La nuit avance, je l’appelle, toujours en vain : cette boîte vocale que je déteste s’enclenche. On reconnait parfaitement sa voix, très nette : « Bonjour, vous êtes sur la ligne d’Alice. » puis une seconde de silence pendant laquelle je me retiens, juste à temps, de parler. «Laissez vos message et numéro de téléphone, je vous rappellerai ! » Cette fois-ci je me fâche, je hurle « Alice qu’est-ce que tu fous ? Ou es-tu ? Rappelle, quoi ! » Et je coupe. Puis je décide de dormir malgré tout.
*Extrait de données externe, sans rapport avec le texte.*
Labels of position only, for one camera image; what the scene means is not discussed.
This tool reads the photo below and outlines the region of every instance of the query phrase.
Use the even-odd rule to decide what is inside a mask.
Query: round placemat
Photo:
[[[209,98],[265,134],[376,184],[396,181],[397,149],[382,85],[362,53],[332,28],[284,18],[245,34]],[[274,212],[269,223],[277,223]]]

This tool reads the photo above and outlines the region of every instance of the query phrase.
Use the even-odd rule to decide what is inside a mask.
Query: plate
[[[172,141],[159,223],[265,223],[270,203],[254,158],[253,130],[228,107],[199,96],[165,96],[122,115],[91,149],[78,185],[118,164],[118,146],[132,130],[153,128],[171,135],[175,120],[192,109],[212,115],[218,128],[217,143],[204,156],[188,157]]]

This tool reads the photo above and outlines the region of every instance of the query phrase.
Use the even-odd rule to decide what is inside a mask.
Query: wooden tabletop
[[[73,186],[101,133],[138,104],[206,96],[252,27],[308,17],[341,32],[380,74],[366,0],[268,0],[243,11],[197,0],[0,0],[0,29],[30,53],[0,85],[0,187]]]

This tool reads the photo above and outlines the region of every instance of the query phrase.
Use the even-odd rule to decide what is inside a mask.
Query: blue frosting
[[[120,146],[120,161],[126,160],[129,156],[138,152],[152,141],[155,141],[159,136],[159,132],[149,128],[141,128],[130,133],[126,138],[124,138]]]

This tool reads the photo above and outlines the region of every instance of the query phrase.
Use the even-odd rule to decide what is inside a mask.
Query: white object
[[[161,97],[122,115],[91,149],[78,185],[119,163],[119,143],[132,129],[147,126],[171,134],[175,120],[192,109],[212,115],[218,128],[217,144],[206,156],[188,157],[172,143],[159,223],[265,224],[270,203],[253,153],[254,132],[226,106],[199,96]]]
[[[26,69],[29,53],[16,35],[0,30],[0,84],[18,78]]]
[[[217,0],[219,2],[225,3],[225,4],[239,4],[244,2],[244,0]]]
Au petit déjeuner, j’ébauche d’autres hypothèses. Au collège elle était pensionnaire et moi externe. Un matin, son bureau resta vide. Dès la récréation je courus aux nouvelles, auprès des autres pensionnaires. J’appris qu’elle avait fait le mur la nuit précédente après un chahut à l’étude du soir. La directrice l’avait renvoyée. Le lundi suivant, elle reprit sa place à côté de moi. Elle s’était échappée sans réfléchir, uniquement pour braver les adultes qui l’écrasaient. Elle était très fière de sa nuit passée dans un petit bois tout proche, tremblante de peur et de froid.

Alors aujourd’hui ? Une fugue ? A son âge ? Mais pour faire quoi ? Pour qui ? C’était incompréhensible. Quoique …
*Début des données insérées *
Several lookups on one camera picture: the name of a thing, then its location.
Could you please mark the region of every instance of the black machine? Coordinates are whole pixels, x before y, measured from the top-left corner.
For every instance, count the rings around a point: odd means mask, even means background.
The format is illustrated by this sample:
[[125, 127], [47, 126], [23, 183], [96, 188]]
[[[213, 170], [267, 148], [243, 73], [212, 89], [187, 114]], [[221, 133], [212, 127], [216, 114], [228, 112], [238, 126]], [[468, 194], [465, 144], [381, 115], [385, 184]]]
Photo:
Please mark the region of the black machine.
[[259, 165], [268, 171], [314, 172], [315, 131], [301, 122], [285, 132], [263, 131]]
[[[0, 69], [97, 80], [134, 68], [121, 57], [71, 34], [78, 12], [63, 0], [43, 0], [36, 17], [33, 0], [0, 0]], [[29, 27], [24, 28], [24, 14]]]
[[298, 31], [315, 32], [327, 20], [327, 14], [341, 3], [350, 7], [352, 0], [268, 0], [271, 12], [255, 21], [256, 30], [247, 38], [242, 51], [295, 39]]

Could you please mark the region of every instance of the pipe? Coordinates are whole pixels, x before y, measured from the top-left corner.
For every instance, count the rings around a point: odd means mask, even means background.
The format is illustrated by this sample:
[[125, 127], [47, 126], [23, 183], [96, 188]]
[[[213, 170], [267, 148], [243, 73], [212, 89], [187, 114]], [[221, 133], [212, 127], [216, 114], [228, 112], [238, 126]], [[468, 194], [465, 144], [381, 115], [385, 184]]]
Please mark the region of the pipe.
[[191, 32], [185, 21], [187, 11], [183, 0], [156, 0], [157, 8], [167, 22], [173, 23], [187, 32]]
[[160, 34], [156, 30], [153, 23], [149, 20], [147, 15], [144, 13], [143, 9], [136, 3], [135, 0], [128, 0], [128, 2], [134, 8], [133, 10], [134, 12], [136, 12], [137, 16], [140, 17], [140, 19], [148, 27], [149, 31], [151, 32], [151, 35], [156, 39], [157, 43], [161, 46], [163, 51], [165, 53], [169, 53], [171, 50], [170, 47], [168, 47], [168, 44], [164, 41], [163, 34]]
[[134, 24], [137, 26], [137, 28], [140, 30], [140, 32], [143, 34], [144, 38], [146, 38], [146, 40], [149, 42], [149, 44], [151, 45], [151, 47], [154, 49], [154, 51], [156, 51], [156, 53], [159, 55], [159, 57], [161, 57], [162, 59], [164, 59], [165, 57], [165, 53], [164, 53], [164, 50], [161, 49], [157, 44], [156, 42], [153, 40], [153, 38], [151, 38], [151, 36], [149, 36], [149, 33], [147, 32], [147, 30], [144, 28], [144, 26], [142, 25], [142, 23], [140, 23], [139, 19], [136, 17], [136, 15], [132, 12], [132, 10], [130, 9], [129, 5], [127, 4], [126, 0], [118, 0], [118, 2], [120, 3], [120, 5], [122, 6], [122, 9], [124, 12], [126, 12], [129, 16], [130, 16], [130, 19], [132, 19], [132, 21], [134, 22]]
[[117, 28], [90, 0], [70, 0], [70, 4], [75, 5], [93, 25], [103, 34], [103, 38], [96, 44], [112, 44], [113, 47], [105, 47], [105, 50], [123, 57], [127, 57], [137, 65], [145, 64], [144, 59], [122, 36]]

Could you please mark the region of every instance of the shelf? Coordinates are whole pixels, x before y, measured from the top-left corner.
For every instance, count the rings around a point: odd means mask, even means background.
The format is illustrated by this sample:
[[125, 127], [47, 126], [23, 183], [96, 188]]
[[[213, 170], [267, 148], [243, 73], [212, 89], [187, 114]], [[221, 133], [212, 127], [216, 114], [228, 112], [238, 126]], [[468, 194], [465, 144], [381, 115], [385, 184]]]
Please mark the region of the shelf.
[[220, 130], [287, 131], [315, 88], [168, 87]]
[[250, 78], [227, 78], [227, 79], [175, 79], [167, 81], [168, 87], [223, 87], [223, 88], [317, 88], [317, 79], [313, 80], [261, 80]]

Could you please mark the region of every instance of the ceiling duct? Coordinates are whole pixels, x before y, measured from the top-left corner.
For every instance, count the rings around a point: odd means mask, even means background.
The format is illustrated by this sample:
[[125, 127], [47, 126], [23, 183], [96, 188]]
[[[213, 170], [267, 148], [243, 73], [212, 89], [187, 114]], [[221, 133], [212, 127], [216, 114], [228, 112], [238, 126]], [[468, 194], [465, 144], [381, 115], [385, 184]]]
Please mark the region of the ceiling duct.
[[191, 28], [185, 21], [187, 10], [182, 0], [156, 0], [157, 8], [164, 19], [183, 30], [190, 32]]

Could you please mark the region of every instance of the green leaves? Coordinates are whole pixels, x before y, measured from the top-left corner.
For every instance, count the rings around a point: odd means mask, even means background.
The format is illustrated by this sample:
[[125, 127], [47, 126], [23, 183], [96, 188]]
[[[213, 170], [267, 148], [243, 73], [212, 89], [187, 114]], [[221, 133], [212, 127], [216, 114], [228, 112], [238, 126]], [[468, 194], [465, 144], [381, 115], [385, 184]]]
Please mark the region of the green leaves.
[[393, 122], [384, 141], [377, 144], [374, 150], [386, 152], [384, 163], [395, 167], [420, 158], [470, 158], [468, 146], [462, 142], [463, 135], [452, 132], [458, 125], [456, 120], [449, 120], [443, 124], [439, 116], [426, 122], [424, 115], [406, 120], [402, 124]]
Elle m’avait raconté quelques mois plus tôt avoir été commise d’office pour défendre un jeune malfaiteur, qui avait cambriolé une supérette, arme à la main. Sans succès car le caissier avait pu déclencher l’alarme et la police arrivée sur le champ l’avait surpris « la main dans le sac, c’était bien le cas de le dire ! » terminait-elle en éclatant de rire. Elle avait été frappée par la jeunesse de ce garçon, sa désinvolture et la naïveté angélique qu’il savait afficher quand nécessaire. Son regard gris pâle, froid et décidé, la fascinait. Il jouait si bien de sa blondeur enfantine, de son allure de jeune garçon bien rangé qu’elle avait été horriblement déçue de n’avoir su le défendre correctement : le port d’arme avait conduit le jeune homme en prison. Depuis, elle songeait souvent à lui, chargée de remords, Moi j’avais eu alors le sentiment que ses regrets n’étaient pas uniquement professionnels… Sinon pourquoi me dire, l’air penaud : « Il en a jusqu’au 25 mai, tu te rends compte ? » Mais le 25 mai, c’était hier, samedi ! Ah la folle ! A-t-elle prévu de le rejoindre ?
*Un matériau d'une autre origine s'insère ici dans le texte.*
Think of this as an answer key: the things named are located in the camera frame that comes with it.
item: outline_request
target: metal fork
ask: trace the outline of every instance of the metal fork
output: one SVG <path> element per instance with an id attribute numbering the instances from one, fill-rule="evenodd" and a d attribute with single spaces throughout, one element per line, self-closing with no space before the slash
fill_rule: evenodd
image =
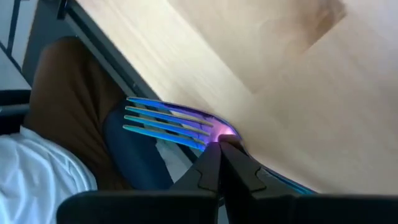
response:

Cette matinée de dimanche s’étire en longueur, son portable ne répond toujours pas, je n’ai pas d’autres coordonnées pour elle, les amis de la veille non plus. J’ai beau me dire qu’elle est majeure et vaccinée, qu’elle ne me doit aucune explication, je suis terriblement inquiète.

La sonnerie du téléphone me fait sursauter. Numéro inconnu. Je prends la communication :

« Allo madame, êtes-vous bien Hedwige ?

Je m’entends murmurer un « oui » timide.

- Ici, l’hôpital de Garches. Nous vous appelons au sujet de votre amie Alice ». Ma respiration s’arrête. « Elle a eu un grave accident de voiture, nous l’avons opérée cette nuit. Elle vient de reprendre connaissance et nous a demandé de vous contacter ».